Problem to work on: Go through the listing below and retype exactly the lines starting at the one with "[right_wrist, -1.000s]" and ending at the one with "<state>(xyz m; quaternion", skipping pictures.

----

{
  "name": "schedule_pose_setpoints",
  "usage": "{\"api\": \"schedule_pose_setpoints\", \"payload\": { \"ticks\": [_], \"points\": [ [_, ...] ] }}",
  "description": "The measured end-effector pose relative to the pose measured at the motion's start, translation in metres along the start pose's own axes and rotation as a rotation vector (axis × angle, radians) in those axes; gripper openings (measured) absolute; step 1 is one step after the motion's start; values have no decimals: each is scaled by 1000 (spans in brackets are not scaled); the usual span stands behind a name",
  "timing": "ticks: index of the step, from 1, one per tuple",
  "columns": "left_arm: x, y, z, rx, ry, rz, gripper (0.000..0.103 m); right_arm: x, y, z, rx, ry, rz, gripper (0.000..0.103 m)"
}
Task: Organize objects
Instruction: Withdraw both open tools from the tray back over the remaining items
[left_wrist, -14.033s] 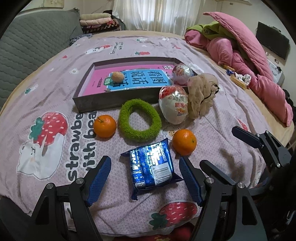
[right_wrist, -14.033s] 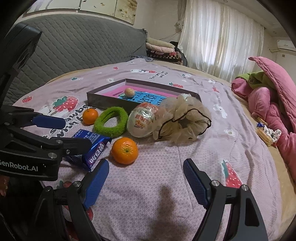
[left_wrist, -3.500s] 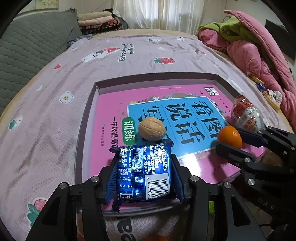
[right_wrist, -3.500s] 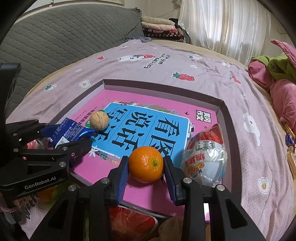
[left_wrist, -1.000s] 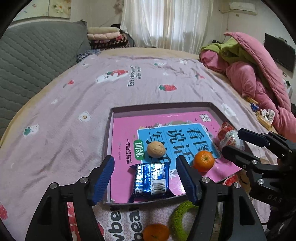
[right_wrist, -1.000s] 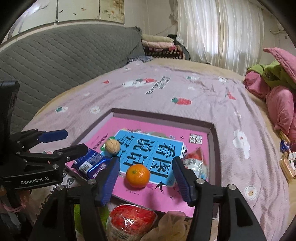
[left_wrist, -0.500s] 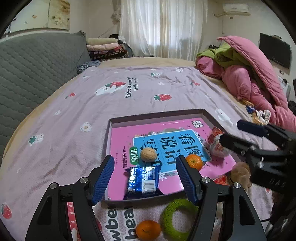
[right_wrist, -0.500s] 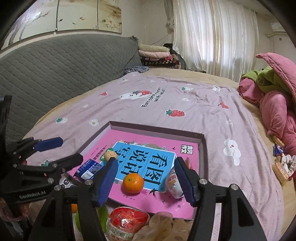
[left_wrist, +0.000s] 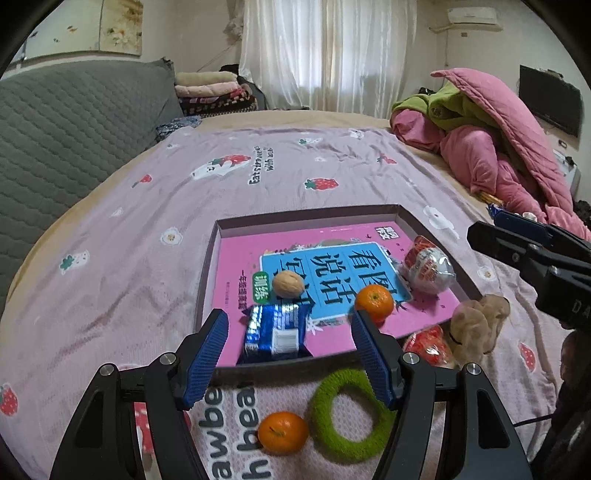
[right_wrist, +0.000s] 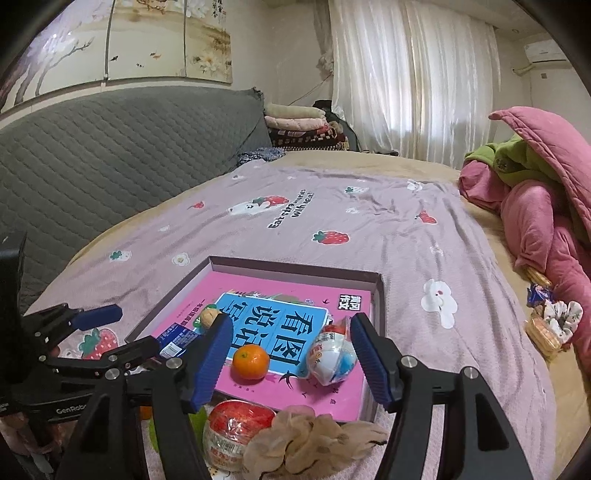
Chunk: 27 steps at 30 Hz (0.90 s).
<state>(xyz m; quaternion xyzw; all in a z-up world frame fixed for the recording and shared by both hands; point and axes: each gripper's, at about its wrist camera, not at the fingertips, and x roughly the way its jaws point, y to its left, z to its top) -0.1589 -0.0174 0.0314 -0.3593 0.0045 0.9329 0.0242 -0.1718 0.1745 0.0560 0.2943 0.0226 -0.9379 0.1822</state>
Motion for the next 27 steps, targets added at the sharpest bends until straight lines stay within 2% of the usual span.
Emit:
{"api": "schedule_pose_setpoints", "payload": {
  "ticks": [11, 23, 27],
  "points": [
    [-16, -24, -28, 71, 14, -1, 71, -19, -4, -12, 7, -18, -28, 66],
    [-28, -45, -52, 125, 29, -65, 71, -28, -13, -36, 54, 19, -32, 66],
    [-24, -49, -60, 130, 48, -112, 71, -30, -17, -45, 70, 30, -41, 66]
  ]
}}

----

Problem solution:
[right_wrist, -1.000s] 
[left_wrist, -0.500s] 
[right_wrist, -0.500s] 
[left_wrist, +0.000s] 
[right_wrist, +0.000s] 
Chunk: 27 steps at 30 Hz (0.90 s).
<state>(xyz m; quaternion xyzw; all in a z-up world frame fixed for the recording and shared by both hands; point and axes: each gripper's, at about its wrist camera, not at the fingertips, and x roughly the way its jaws point, y to its left, z to its top) -0.1589 -0.0174 0.0314 -0.3593 0.0045 0.9329 0.0242 -0.1718 0.1745 0.0560 0.2943 0.0226 -0.9379 0.1822</state>

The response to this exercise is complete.